Lola Montès

1955

Avec : Martine Carol (Lola Montès), Peter Ustinov (le maître du cirque), Anton Walbrook (Ludwig I), Lise Delamare (Mrs. Craigie, la mère de Lola), Paulette Dubost (Josephine, sa servante), Oskar Werner (l'étudiant), Will Quadflieg (Franz Liszt), Henri Guisol (Maurice, le cavalier bavarois). 1h50.

Un cirque gigantesque à la Nouvelle-Orléans, vers 1880. On y représente la vie extraordinaire de Lola Montès, l'une des courtisanes les plus fêtées de son époque et qui fut anoblie comtesse de Landsfeld par le roi de Bavière avant d'être chassée de ce pays par des émeutiers. Aujourd'hui, elle est réduite à jouer, sous la conduite d'un écuyer complaisant et lui aussi amoureux d'elle, sa "scandaleuse carrière de femme fatale".

Défilent sous nos yeux : sa liaison avec Liszt, son mariage manqué avec l'ex-soupirant de sa mère, ses frasques avec un chef d'orchestre italien et l'épisode le plus fabuleux : son idylle avec le roi Louis 1er de Bavière, qui déclencha une révolution.

À présent, vieillie, malade, elle continue, contre l'avis de ses médecins, à mimer ses triomphes et sa déchéance. Le grand plongeon dans le vide qui est le clou de son spectacle lui sera probablement fatal un jour. Pour l'heure elle est exhibée dans une sorte de cage où la foule se presse pour avoir le privilège de toucher les mains de la femme la plus scandaleuse de la terre

Dernier film de Max Ophuls, Lola Montès est souvent considéré un peu à tort comme le testament du réalisateur, le sommet de son art baroque, celui où le style prédomine sur le contenu dramatique.

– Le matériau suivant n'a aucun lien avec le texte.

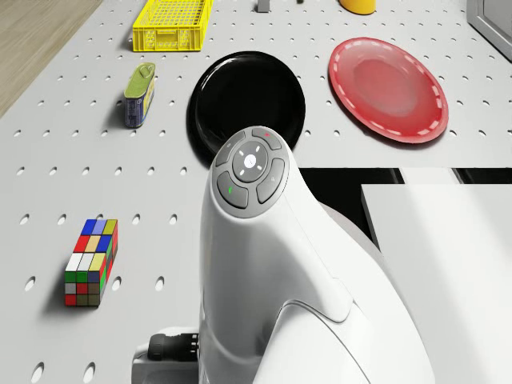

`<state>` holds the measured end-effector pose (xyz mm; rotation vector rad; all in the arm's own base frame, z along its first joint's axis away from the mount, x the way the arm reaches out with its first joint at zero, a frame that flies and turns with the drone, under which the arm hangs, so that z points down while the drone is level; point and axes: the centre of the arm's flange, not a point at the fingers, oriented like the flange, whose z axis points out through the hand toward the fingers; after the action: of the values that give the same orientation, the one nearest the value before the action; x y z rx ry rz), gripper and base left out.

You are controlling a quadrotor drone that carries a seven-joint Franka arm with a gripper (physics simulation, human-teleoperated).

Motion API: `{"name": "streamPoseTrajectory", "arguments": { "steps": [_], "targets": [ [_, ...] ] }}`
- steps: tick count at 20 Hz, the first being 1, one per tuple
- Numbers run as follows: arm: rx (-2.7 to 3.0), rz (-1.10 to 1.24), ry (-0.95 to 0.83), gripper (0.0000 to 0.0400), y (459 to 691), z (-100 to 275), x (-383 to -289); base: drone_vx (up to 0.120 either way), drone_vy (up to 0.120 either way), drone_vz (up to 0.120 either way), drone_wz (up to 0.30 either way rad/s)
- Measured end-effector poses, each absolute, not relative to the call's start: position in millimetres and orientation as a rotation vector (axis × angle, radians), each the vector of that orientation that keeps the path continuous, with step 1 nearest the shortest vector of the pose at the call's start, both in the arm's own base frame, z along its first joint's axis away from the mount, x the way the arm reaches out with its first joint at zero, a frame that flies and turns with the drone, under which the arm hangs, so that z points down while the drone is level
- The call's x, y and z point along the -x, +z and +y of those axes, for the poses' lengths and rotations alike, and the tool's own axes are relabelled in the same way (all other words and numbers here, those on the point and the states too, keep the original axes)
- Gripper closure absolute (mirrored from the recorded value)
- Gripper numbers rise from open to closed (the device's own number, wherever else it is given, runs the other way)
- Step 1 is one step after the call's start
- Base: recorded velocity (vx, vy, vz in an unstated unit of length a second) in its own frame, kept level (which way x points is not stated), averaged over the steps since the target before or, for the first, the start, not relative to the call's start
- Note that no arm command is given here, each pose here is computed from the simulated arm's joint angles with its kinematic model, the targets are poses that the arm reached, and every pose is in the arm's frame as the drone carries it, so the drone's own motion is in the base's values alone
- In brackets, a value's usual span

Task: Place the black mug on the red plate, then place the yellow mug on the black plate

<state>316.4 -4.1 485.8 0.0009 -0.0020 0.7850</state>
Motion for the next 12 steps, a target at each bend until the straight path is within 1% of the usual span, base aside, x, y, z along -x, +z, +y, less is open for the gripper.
{"name": "streamPoseTrajectory", "arguments": {
  "steps": [5,6,9,10,12],
  "targets": [
    [-0.001,-0.002,0.785,0.0290,483.0,-4.1,-316.4,0.120,-0.120,0.120,0.000],
    [-0.001,-0.002,0.785,0.0290,482.7,-4.1,-316.4,0.120,-0.120,0.040,0.000],
    [-0.001,-0.002,0.785,0.0290,482.2,-4.1,-316.4,0.120,-0.120,0.000,0.000],
    [-0.001,-0.002,0.785,0.0290,482.1,-4.1,-316.4,0.120,-0.120,0.120,0.000],
    [-0.001,-0.002,0.785,0.0290,481.9,-4.1,-316.4,0.120,-0.120,0.020,0.000]
  ]
}}
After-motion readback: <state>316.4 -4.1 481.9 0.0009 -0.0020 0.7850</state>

Il s'agit pourtant d'un film où Ophuls expérimente pour la première fois la couleur et le Scope, preuve de son envie d'aller plus loin encore dans la maîtrise des moyens cinématographiques. On peut ainsi y voir l'amorce d'une cinquième partie dans son œuvre cinématographique après les lyrismes classiques de la période allemande et de la première période française, le lyrisme du cinéma de genre, noir ou sentimental de la période américaine et le baroque de la seconde période française.

Le film, outre sa réflexion sur l'art cinématographique et la fonction du réalisateur, est ainsi une œuvre quasi-expérimentale mettant en scène une réalité déformée à partir du présent d'une courtisane déchue.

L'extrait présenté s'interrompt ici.